Thursday, September 3, 2020

Pelota Mixteca: A Game of the Gods

 


Alberto Pachego Santos lives in Ejutla, Oaxaca, and is a master glove maker. He specializes in making and repairing guantes de pelota Mixteca, eleven-pound gloves worn to play the ancient ball game from Pre-Columbian times. The gloves are made from layers of rawhide and tanned leather with over three kilos of round -headed nails pounded into the face of the glove. It is this part of the glove that strikes a two -pound compressed, rubber ball. The nails are an essential element in the glove-making process and are now extremely difficult to find. So Alberto no longer makes new gloves and dedicates himself to repairing old gloves that the players bring him. 
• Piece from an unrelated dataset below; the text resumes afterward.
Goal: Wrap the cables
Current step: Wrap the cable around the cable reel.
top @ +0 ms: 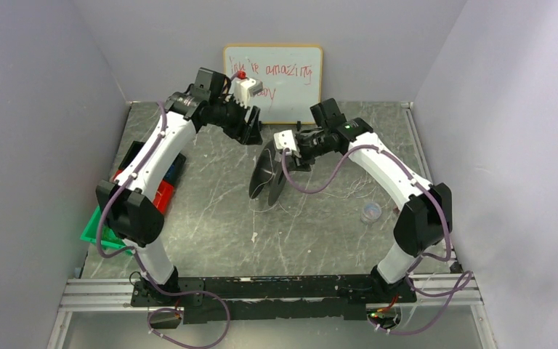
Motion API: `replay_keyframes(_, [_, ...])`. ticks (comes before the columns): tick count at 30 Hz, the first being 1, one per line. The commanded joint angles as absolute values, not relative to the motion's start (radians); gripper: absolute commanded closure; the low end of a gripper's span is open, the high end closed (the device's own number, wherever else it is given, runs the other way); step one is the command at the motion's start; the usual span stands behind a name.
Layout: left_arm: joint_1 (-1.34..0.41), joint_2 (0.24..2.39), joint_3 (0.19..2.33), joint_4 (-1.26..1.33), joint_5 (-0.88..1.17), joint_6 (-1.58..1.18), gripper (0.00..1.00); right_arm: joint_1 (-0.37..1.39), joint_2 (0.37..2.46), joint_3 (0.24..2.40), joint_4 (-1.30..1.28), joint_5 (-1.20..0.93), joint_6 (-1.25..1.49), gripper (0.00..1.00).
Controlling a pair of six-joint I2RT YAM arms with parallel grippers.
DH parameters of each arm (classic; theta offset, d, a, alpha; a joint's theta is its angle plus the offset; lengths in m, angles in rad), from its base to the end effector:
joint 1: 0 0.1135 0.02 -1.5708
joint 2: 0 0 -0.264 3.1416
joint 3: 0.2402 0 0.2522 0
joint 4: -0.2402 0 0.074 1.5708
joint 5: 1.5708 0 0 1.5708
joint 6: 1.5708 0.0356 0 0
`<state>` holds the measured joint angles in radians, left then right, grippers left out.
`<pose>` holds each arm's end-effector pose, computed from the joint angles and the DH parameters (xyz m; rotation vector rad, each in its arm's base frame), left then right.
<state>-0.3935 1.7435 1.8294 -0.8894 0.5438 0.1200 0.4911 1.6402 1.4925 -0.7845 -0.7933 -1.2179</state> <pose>0.3409 -0.1615 0.3792 0.8504 2.2002 -0.7764 0.2953 0.1867 0.3207 -1.8715 1.2227 0.6067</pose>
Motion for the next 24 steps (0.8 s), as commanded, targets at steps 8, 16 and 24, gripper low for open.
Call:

Alberto has been practicing his trade for over seventy-four years. He began working at his father’s side at age six. His father had learned the trade from his father. There are only two people in Oaxaca that make the gloves, Alberto and his uncle, Augustín who is ninety and making very few gloves now. Augustín is still able to make new gloves as he has a remaining stock of round-headed nails.
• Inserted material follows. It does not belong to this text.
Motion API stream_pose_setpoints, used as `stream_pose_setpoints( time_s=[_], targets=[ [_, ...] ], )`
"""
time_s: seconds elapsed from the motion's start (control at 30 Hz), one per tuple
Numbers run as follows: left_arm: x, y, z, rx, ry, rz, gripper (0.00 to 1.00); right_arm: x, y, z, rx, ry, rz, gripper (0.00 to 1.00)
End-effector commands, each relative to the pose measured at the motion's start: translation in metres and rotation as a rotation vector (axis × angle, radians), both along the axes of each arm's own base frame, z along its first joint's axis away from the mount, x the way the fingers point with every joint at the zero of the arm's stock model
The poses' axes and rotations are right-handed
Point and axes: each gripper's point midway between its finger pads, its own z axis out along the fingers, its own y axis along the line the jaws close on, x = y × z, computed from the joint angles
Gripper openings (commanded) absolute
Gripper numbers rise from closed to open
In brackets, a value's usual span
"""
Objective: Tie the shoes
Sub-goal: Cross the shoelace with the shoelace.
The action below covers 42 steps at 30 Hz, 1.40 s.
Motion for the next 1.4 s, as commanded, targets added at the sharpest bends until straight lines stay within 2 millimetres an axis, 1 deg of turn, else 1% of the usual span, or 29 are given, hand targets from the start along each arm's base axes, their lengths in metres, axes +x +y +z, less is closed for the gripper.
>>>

Alberto takes great pride in the craft he does. He truly loves the game, having played for thirty-five years before he fell and fractured his arm. He can no longer bear the weight of the glove due to that injury. But he claims that you had to be a player to understand the mechanics of the glove. Each player’s glove is custom made, depending on the position of the player, his size, and the way he strikes the ball. In order to repair a glove, Alberto must take the entire glove apart and redo it. It takes him a week to two weeks of full time work to complete the job, depending on the size of the glove. The total cost for the repair is around 4000 pesos ($200US). That is a lot of money in Oaxaca, but viewed as money well spent if you play Pelota Mixteca.



The entire reconstruction of the glove is done by hand, from the cutting of the leather to the sewing together of the multiple, thick layers. It requires much patience and diligence to do the quality of work that Alberto insists on doing. He works from early morning to nightfall daily, taking breaks to rest, tend his garden and prepare his meals. He loves his work; it is his life. He is concerned who will take over his craft when he is gone. At eighty, he is still alert and in good health, but there is no one apprenticing with him. It takes much time to learn all the stages of glove-making and repairing, and it's hard, physical work. Young people today can find an occupation that is easier and pays better thanks to technology. But it does not bring the satisfaction of playing an integral part of a game that has much importance in the Zapotec communities of Oaxaca. Alberto would think of doing nothing else but repairing gauntes Mixtecas.